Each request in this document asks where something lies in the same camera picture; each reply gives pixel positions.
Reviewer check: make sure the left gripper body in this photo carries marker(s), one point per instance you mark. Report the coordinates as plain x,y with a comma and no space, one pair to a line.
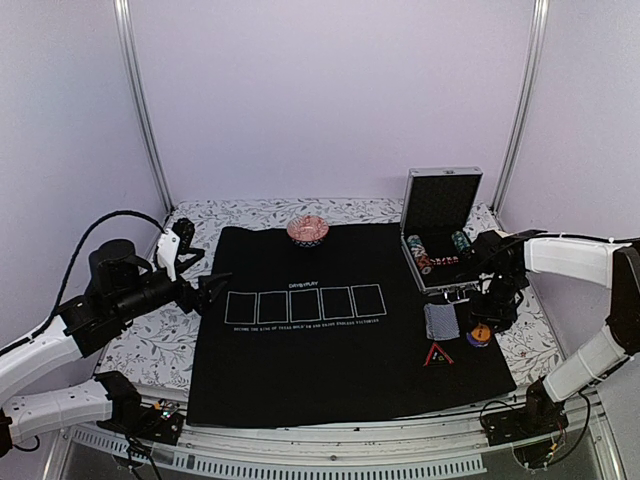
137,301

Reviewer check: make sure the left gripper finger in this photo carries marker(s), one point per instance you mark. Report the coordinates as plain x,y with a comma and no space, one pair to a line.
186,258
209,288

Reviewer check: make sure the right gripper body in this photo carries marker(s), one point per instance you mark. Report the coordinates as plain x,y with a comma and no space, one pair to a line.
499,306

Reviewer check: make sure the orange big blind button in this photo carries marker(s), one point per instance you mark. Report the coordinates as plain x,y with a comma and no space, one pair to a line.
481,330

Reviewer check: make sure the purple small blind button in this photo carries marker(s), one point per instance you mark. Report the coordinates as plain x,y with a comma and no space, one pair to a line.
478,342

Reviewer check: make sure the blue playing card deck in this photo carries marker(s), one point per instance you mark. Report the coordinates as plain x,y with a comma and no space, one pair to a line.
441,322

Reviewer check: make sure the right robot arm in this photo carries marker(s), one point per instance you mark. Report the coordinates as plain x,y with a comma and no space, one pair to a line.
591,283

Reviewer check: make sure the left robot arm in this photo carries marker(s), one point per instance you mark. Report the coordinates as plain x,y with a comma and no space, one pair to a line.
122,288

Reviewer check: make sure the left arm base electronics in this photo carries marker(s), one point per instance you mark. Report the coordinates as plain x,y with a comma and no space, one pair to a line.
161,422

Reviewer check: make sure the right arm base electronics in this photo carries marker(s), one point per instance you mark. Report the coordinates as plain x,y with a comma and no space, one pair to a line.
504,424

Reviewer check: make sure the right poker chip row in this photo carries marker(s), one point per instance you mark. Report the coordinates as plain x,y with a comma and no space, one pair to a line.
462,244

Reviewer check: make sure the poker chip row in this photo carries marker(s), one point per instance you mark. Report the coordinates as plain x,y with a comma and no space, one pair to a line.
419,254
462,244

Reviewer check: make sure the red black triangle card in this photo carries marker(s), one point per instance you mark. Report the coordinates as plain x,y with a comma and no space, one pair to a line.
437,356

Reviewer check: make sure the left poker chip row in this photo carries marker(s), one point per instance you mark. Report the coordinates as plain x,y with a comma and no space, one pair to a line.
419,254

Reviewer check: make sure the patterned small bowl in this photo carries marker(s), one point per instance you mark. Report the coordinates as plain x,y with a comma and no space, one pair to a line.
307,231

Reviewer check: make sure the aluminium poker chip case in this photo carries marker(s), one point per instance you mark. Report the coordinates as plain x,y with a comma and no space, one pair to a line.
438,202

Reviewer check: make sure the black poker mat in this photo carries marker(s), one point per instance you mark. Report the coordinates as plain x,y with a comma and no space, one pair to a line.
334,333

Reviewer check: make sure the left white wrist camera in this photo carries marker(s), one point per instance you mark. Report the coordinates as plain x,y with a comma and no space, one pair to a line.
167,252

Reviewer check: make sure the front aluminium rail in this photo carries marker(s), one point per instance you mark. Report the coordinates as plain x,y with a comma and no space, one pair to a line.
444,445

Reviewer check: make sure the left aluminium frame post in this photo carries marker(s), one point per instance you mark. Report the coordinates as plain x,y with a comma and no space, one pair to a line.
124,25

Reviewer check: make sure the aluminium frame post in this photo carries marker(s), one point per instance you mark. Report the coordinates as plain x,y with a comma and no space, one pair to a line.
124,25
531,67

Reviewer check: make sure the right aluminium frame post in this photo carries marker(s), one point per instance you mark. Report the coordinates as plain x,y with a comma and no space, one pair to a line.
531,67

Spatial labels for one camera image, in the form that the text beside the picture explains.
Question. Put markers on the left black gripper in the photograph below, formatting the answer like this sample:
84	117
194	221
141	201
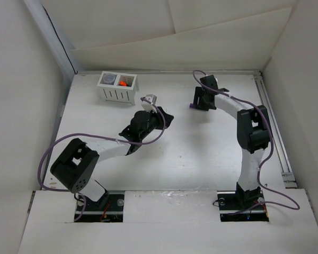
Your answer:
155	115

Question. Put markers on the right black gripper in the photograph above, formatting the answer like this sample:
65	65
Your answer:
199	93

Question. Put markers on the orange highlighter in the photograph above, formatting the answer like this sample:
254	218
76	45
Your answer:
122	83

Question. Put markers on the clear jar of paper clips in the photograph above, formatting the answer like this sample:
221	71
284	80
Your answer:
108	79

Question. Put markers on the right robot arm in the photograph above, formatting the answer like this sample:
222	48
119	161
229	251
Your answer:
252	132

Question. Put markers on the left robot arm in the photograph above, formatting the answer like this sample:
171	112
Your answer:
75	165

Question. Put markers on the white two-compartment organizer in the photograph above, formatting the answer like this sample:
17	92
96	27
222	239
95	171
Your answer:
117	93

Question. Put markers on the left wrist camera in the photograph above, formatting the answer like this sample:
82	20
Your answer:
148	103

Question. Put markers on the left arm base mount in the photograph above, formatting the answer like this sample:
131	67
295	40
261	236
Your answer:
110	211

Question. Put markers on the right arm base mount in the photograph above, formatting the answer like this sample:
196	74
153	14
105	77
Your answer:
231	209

#####

YOUR TASK: Omit the pictures, then print the rest of the listing above exactly.

EXERCISE ANSWER:
Each request in this document asks where something lies in the same camera picture; each reply gives pixel positions.
Reviewer check: make sure the left gripper body in this photo carries marker(s), one point per instance you mark. Report the coordinates as plain x,y with a comma and no space, one pair to a line.
137,301

Reviewer check: make sure the left gripper finger in this photo carries marker(s), one point per instance you mark. Report the coordinates as plain x,y with a comma and no space, one pair to a line.
186,258
209,288

Reviewer check: make sure the right gripper body in this photo carries marker(s), one point per instance you mark. Report the coordinates as plain x,y with a comma and no space, one pair to a line.
499,306

Reviewer check: make sure the orange big blind button in this photo carries marker(s), one point per instance you mark. Report the coordinates as plain x,y with a comma and no space, one pair to a line.
481,330

Reviewer check: make sure the purple small blind button in this photo carries marker(s), one point per instance you mark. Report the coordinates as plain x,y with a comma and no space, one pair to a line.
478,342

Reviewer check: make sure the blue playing card deck in this photo carries marker(s), one point per instance you mark. Report the coordinates as plain x,y with a comma and no space, one pair to a line.
441,322

Reviewer check: make sure the right robot arm in this photo carries marker(s), one point per instance you mark. Report the coordinates as plain x,y with a comma and no space, one pair to a line.
591,283

Reviewer check: make sure the left robot arm in this photo carries marker(s), one point per instance you mark. Report the coordinates as plain x,y with a comma and no space, one pair to a line.
122,288

Reviewer check: make sure the left arm base electronics in this photo carries marker(s), one point per instance you mark. Report the coordinates as plain x,y with a comma and no space, one pair to a line.
161,422

Reviewer check: make sure the right arm base electronics in this photo carries marker(s), one point per instance you mark. Report the coordinates as plain x,y with a comma and no space, one pair to a line.
504,424

Reviewer check: make sure the right poker chip row in this photo carries marker(s), one point per instance you mark. Report the coordinates as plain x,y with a comma and no space, one pair to a line.
462,244

Reviewer check: make sure the poker chip row in this photo carries marker(s), one point per instance you mark. Report the coordinates as plain x,y with a comma and no space, one pair to a line.
419,254
462,244

Reviewer check: make sure the red black triangle card in this photo carries marker(s), one point per instance you mark. Report the coordinates as plain x,y with a comma and no space, one pair to a line.
437,356

Reviewer check: make sure the left poker chip row in this photo carries marker(s), one point per instance you mark. Report the coordinates as plain x,y with a comma and no space, one pair to a line.
419,254

Reviewer check: make sure the patterned small bowl in this photo carries marker(s), one point per instance you mark. Report the coordinates as plain x,y with a comma and no space, one pair to a line.
307,231

Reviewer check: make sure the aluminium poker chip case in this photo carries marker(s), one point per instance you mark. Report the coordinates as plain x,y with a comma and no space, one pair to a line.
438,202

Reviewer check: make sure the black poker mat in this photo carries marker(s), one point per instance you mark. Report the coordinates as plain x,y with a comma and no space, one pair to a line.
334,333

Reviewer check: make sure the left white wrist camera in this photo carries marker(s), one point per instance you mark. Report the coordinates as plain x,y with a comma and no space, one pair to a line.
167,252

Reviewer check: make sure the front aluminium rail in this photo carries marker(s), one point per instance you mark. Report the coordinates as plain x,y with a comma and no space, one pair to a line.
444,445

Reviewer check: make sure the left aluminium frame post in this photo carries marker(s), one point per instance you mark. Report the coordinates as plain x,y with a comma and no space, one pair to a line.
124,25

Reviewer check: make sure the aluminium frame post in this photo carries marker(s), one point per instance you mark. Report the coordinates as plain x,y with a comma and no space, one pair to a line.
124,25
531,67

Reviewer check: make sure the right aluminium frame post in this photo carries marker(s), one point per instance you mark. Report the coordinates as plain x,y with a comma and no space, one pair to a line.
531,67

Spatial labels for one camera image, in the form that the text beside the picture explains.
Question. Put markers on the left black gripper in the photograph below, formatting the answer like this sample:
84	117
194	221
141	201
Your answer:
155	115

Question. Put markers on the right black gripper in the photograph above, formatting the answer like this sample:
65	65
Your answer:
199	93

Question. Put markers on the orange highlighter in the photograph above, formatting the answer like this sample:
254	218
76	45
Your answer:
122	83

Question. Put markers on the clear jar of paper clips in the photograph above, formatting the answer like this sample:
221	71
284	80
Your answer:
108	79

Question. Put markers on the right robot arm in the photograph above, formatting the answer like this sample:
222	48
119	161
229	251
Your answer:
252	132

Question. Put markers on the left robot arm in the photograph above, formatting the answer like this sample:
171	112
Your answer:
75	165

Question. Put markers on the white two-compartment organizer in the photograph above, formatting the answer like this sample:
17	92
96	27
222	239
95	171
Your answer:
117	93

Question. Put markers on the left wrist camera in the photograph above, formatting the answer like this sample:
82	20
Your answer:
148	103

Question. Put markers on the left arm base mount in the photograph above, formatting the answer like this sample:
131	67
295	40
261	236
Your answer:
110	211

Question. Put markers on the right arm base mount in the photograph above, formatting the answer like this sample:
196	74
153	14
105	77
Your answer:
231	209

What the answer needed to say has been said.